Indian Journal of Medical Ethics

BOOK REVJ EWS

Behind the numbers game

Sandhya Srinivasan

DOI: https://doi.org/10.20529/IJME.2005.017


Mohan Rao. From population control to reproductive health: Malthusian arithmetic. New Delhi: Sage Publications, 2004. Rs 350, pp 287. ISBN 81-7829-409-5

Ask a group of medical students to name the country’s biggest public health problem and all of them will mention the ‘population explosion’.

That’s what the author of this book says and indeed health professionals have cited the National Family Planning Programme as justification for research on potentially dangerous drugs, or for persuading women to use controversial contraceptives. Many women approaching the public sector for abortions report being forced to undergo sterilisation as well. It seems as if the Indian medical profession’s paternalism is most evident when dealing with the poor and their decisions on child-bearing. One of the greatest challenges is to convince doctors that the problems in poor people’s lives do not get solved by tubectomies – which, incidentally, account for almost 75 % of all contraceptive use in India, and which leaves one in four with long-term complications.

Medical students learn to diagnose a medical problem and perform technical procedures to it. They are not taught to make the link between ill-health and its social, economic and environmental causes. As Rao points out, “…my training as a doctor did not teach me to understand a problem historically.” (p. 13)

From population control… analyses the Indian family planning programme and its ideological roots and the larger social, political and historical context.

1 provides a short history of the world’s first national family planning programme. Various strategies were launched enthusiastically – condoms, IUCDs, sterilisation – but much of the drop in fertility is attributable to other causes. Family planning budgets grew even as overall health budgets shrunk. By 2002, the government had given up most pretenses of providing free health care as a right, to concentrate on family planning. Coercion became an intrinsic part of the programme, as state laws were enacted offering incentives and disincentives to enforce the two-child norm. The groundwork had been laid for unethical research including the blatantly illegal promotion of quinacrine for ‘chemical sterilisation’ using a network of unregistered medical practitioners. In other words, anything goes when it comes to contraception.

‘Red herrings: Malthusianism and neo-Malthusianism’, sketches the ideological foundations of the Indian programme. Thomas Malthus argued that uncontrolled population growth would create a crisis in resource availability. Essentially, Malthus and his successors justified the status quo distribution of resources in society, and called for population control to safeguard this distribution pattern. This view drives the international population control establishment with its Indian variations, supported by national governments and funding agencies.

‘Beyond Malthusian arithmetic’ describes the way in which studies in family planning in India have supported this population control programme. The author argues that these studies do not recognise the complex influences on decision-making on family size.

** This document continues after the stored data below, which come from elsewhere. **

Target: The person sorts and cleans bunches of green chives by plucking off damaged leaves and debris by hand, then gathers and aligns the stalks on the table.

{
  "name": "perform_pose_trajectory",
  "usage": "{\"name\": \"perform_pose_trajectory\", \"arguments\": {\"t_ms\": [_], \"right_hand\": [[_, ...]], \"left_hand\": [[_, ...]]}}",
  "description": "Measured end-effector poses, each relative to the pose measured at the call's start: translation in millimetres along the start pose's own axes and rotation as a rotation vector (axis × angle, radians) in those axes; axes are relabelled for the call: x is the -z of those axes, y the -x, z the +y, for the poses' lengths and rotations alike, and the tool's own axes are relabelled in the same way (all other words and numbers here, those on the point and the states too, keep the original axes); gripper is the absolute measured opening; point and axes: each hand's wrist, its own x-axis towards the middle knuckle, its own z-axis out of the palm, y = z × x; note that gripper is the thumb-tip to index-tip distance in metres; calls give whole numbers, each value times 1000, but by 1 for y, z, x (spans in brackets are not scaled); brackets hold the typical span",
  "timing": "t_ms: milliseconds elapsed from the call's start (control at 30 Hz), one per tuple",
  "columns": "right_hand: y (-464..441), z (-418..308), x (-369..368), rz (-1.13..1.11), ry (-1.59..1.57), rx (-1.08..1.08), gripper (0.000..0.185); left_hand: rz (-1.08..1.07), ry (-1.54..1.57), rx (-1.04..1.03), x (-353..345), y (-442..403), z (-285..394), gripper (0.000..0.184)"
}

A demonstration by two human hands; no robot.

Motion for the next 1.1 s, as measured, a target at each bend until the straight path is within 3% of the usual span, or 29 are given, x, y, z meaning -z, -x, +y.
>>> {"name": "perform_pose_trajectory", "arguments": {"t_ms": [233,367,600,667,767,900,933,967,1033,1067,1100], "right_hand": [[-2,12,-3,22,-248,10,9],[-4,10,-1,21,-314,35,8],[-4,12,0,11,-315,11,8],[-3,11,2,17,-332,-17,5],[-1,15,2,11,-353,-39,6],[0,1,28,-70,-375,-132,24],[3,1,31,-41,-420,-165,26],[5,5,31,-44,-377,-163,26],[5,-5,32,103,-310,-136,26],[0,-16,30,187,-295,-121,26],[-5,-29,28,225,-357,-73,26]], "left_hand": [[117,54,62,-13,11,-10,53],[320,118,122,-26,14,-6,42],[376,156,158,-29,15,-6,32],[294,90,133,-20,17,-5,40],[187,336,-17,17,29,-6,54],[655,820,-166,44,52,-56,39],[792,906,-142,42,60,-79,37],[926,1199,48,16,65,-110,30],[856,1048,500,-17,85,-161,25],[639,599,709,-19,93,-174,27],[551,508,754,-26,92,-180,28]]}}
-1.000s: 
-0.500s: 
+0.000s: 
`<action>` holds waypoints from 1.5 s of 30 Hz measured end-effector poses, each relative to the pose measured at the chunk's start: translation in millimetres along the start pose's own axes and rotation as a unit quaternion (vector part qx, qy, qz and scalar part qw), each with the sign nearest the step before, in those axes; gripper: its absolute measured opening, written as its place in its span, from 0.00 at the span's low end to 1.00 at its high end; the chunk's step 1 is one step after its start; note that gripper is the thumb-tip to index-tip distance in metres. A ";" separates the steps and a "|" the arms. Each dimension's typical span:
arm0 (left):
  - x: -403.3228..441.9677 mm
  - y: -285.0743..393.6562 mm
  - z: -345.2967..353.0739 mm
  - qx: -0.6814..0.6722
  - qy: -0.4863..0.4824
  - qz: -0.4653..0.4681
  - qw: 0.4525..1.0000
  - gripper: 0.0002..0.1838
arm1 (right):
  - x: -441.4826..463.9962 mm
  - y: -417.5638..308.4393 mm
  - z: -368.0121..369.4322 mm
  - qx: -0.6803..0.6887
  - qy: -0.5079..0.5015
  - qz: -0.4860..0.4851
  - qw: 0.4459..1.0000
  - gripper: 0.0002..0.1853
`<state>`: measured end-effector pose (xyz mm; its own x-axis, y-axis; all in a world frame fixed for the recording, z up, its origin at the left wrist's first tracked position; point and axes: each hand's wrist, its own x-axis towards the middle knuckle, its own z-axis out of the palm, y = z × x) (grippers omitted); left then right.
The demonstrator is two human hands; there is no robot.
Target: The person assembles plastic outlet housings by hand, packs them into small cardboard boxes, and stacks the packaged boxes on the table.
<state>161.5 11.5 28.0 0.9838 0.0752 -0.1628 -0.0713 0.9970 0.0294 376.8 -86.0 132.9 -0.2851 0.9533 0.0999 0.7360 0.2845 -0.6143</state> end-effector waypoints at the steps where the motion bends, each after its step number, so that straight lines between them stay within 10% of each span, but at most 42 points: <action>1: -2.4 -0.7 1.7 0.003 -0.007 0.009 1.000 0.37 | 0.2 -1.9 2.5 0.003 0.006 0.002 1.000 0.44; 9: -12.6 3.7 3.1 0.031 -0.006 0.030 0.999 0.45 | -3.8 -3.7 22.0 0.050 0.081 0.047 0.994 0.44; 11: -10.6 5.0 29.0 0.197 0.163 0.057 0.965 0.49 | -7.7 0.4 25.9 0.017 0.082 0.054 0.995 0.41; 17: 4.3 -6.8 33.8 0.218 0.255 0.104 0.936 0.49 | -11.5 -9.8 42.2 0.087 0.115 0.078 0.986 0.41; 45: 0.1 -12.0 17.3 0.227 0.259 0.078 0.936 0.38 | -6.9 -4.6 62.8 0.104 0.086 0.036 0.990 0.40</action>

‘Reifying reproduction’, looks at the ‘paradigm shift’ from ‘population control’ to ‘reproductive rights’ at the 1994 International Conference on Population and Development in Cairo. Reproductive rights seem to be an acknowledgement of women’s concerns. However, the author suggests that this shift should be seen in the context of the structural adjustment programmes of the 1990s, and governments’ abandonment of their commitment to health for all through primary health care as promised in the 1978 Alma Ata Declaration. Reproductive health and rights refer to programmes targeted at women as potential child-bearers. Further, the overall goal remained the same — of reducing fertility, rather than providing health care. The concept of reproductive rights co-opted the language of feminist health activists for population control.

‘Into the 1990s: old wine in new bottles?’ is an analysis of the government’s Reproductive and Child Health programme launched after the Cairo Conference. ‘Conclusion: the many avatars of Malthus’ asks why people are drawn to this ideology in its new forms today. Why do people continue to believe that our problems are due to population? The author suggests that this ideology allows us not to question the inequities responsible for ill-health.

The author’s arguments are supported by extensive documentation from studies, government documents and other literature. The book is an invaluable resource for health professionals, policy makers, journalists and others interested in understanding the background to our obsession with population.